_Work to complete_
Each entry should be duplicated verbatim; its pictures should not be.
----- Dataset records -----
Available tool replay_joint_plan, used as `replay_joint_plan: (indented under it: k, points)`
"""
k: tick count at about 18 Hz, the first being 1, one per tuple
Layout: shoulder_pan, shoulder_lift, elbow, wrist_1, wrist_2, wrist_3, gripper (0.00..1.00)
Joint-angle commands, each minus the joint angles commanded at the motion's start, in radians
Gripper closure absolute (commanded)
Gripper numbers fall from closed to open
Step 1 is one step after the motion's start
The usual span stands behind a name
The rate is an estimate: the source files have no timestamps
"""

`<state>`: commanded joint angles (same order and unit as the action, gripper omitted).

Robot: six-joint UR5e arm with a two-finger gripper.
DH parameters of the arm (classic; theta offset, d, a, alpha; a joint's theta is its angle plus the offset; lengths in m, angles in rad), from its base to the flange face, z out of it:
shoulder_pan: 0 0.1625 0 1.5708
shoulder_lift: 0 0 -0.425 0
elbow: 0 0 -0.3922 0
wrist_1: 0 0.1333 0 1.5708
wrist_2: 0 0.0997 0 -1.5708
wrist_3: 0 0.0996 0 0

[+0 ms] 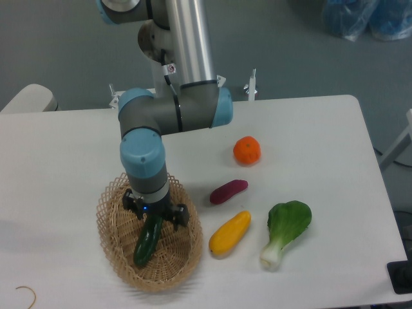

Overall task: Pick up the cucumber from the basket
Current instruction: 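Close the gripper around the green cucumber in the basket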

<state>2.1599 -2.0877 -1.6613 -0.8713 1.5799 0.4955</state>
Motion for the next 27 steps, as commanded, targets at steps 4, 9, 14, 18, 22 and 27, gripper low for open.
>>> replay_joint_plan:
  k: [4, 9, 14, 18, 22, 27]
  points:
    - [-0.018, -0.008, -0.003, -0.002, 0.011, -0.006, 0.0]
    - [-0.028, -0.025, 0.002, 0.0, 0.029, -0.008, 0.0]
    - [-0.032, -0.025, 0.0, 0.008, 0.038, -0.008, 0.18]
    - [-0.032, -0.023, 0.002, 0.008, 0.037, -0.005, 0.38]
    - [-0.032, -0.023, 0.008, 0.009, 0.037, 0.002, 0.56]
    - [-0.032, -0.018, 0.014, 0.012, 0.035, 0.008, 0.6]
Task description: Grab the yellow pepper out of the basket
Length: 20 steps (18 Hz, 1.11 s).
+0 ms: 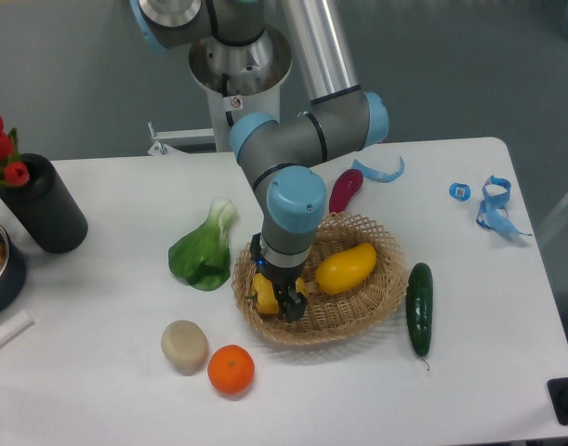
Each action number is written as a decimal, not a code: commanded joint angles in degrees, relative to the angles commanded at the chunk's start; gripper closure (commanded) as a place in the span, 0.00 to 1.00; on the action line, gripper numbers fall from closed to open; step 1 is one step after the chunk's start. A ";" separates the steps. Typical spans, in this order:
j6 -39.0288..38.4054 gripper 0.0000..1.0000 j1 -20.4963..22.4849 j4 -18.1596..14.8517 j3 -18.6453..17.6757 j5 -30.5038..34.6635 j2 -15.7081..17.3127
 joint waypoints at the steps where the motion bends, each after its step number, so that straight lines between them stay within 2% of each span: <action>1: -0.09 0.63 -0.09 0.00 -0.09 1.85 0.44; 8: -3.59 0.64 -0.18 -0.26 0.26 2.31 4.04; 10: -7.63 0.64 -0.18 -0.35 1.49 2.57 4.92; 13: -8.88 0.64 0.52 -0.70 3.60 2.92 5.54; 17: -10.28 0.64 3.86 -0.79 5.45 4.86 8.26; 20: -13.18 0.74 7.01 -0.79 5.98 4.42 8.27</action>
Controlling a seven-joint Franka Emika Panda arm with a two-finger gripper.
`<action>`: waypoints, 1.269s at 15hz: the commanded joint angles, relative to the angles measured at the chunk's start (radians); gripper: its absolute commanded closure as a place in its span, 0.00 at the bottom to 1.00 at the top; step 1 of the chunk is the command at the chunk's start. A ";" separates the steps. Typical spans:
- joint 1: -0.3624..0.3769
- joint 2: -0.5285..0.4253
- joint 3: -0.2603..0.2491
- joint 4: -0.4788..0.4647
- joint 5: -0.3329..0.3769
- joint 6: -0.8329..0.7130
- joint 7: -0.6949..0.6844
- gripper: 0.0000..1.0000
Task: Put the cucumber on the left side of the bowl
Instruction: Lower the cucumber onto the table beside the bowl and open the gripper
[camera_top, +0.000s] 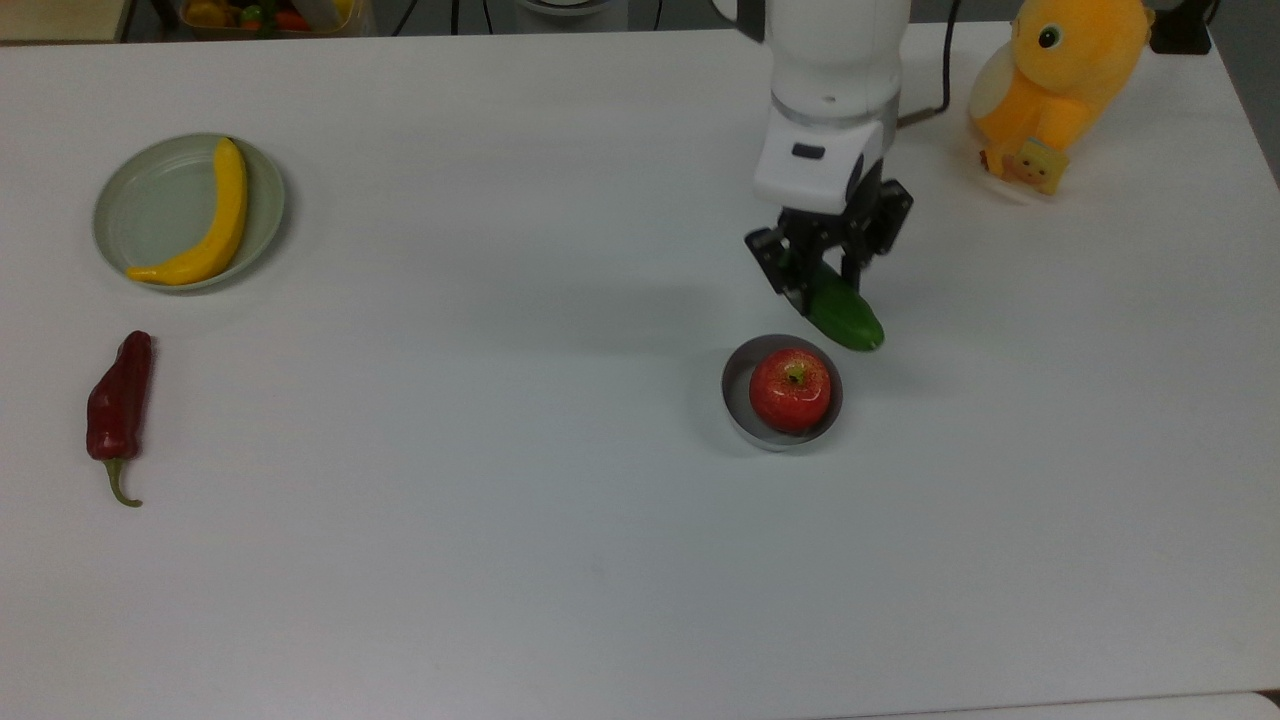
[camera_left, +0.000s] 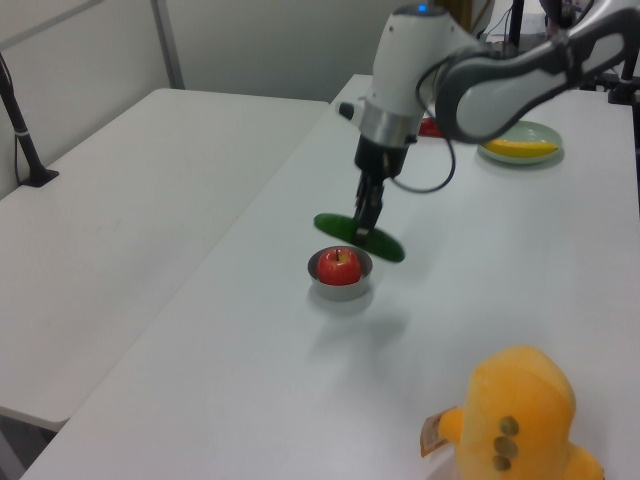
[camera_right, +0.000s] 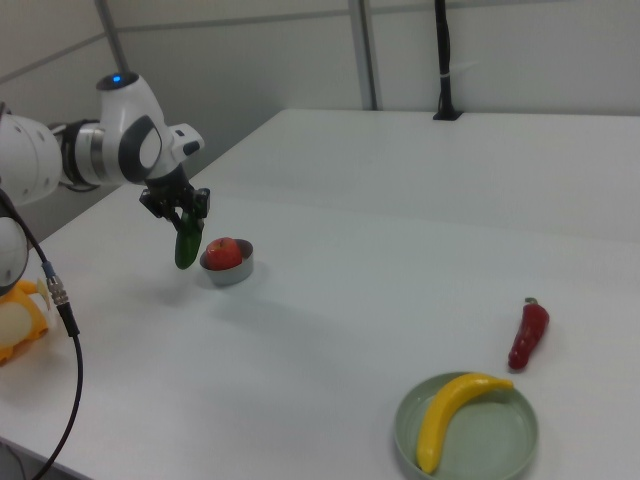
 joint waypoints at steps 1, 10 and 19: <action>0.042 0.081 -0.002 0.028 -0.021 0.113 0.070 0.79; 0.070 0.179 -0.002 0.026 -0.115 0.258 0.157 0.73; 0.061 0.168 -0.002 0.028 -0.121 0.258 0.161 0.10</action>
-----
_Response_
Available tool replay_joint_plan, used as `replay_joint_plan: (indented under it: k, points)`
"""
k: tick count at about 18 Hz, the first being 1, one per tuple
Layout: shoulder_pan, shoulder_lift, elbow, wrist_1, wrist_2, wrist_3, gripper (0.00..1.00)
Joint-angle commands, each minus the joint angles commanded at the motion's start, in radians
Gripper closure absolute (commanded)
Gripper numbers fall from closed to open
Step 1 is one step after the motion's start
The usual span stands behind a name
The rate is an estimate: the source files have no timestamps
"""

`<state>`: commanded joint angles (same order and unit as the action, gripper omitted).

Robot: six-joint UR5e arm with a two-finger gripper.
DH parameters of the arm (classic; theta offset, d, a, alpha; a joint's theta is its angle plus the offset; lengths in m, angles in rad), from its base to the flange face, z out of it:
shoulder_pan: 0 0.1625 0 1.5708
shoulder_lift: 0 0 -0.425 0
elbow: 0 0 -0.3922 0
wrist_1: 0 0.1333 0 1.5708
wrist_2: 0 0.0997 0 -1.5708
wrist_3: 0 0.0996 0 0

[+0 ms] 

Overall task: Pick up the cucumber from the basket
Current instruction: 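Close the gripper around the green cucumber in the basket
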
<state>2.1599 -2.0877 -1.6613 -0.8713 1.5799 0.4955</state>
Motion for the next 27 steps, as commanded, targets at steps 4, 9, 14, 18, 22 and 27, gripper low for open.
>>> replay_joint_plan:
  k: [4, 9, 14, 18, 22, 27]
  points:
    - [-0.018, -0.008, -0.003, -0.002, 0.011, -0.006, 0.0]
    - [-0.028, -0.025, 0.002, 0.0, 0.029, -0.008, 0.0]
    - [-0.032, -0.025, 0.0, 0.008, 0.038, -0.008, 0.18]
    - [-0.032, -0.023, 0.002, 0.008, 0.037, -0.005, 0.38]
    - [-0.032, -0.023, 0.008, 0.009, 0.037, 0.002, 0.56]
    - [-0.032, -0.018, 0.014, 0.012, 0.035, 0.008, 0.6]
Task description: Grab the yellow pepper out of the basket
Length: 20 steps (18 Hz, 1.11 s).
+0 ms: 
Each action number is written as a decimal, not a code: commanded joint angles in degrees, relative to the angles commanded at the chunk's start; gripper closure (commanded) as a place in the span, 0.00 to 1.00; on the action line, gripper numbers fall from closed to open; step 1 is one step after the chunk's start. A ";" separates the steps. Typical spans, in this order:
j6 -39.0288..38.4054 gripper 0.0000..1.0000 j1 -20.4963..22.4849 j4 -18.1596..14.8517 j3 -18.6453..17.6757 j5 -30.5038..34.6635 j2 -15.7081..17.3127
 joint waypoints at the steps where the motion bends, each after its step number, so that straight lines between them stay within 2% of each span: <action>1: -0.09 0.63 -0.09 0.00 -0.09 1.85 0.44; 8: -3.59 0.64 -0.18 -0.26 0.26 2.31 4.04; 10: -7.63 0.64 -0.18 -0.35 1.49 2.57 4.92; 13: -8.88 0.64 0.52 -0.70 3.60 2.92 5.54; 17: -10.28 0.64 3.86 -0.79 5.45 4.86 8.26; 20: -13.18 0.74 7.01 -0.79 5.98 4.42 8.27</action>
Controlling a seven-joint Franka Emika Panda arm with a two-finger gripper.
`<action>`: waypoints, 1.269s at 15hz: the commanded joint angles, relative to the angles measured at the chunk's start (radians); gripper: its absolute commanded closure as a place in its span, 0.00 at the bottom to 1.00 at the top; step 1 of the chunk is the command at the chunk's start. A ";" separates the steps. Typical spans:
- joint 1: -0.3624..0.3769
- joint 2: -0.5285..0.4253
- joint 3: -0.2603..0.2491
- joint 4: -0.4788..0.4647
- joint 5: -0.3329..0.3769
- joint 6: -0.8329..0.7130
- joint 7: -0.6949..0.6844
- gripper: 0.0000..1.0000
Task: Put the cucumber on the left side of the bowl
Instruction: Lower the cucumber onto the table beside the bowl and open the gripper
[camera_top, +0.000s] 
[camera_left, +0.000s] 
[camera_right, +0.000s] 
 joint waypoints at steps 1, 10 and 19: <action>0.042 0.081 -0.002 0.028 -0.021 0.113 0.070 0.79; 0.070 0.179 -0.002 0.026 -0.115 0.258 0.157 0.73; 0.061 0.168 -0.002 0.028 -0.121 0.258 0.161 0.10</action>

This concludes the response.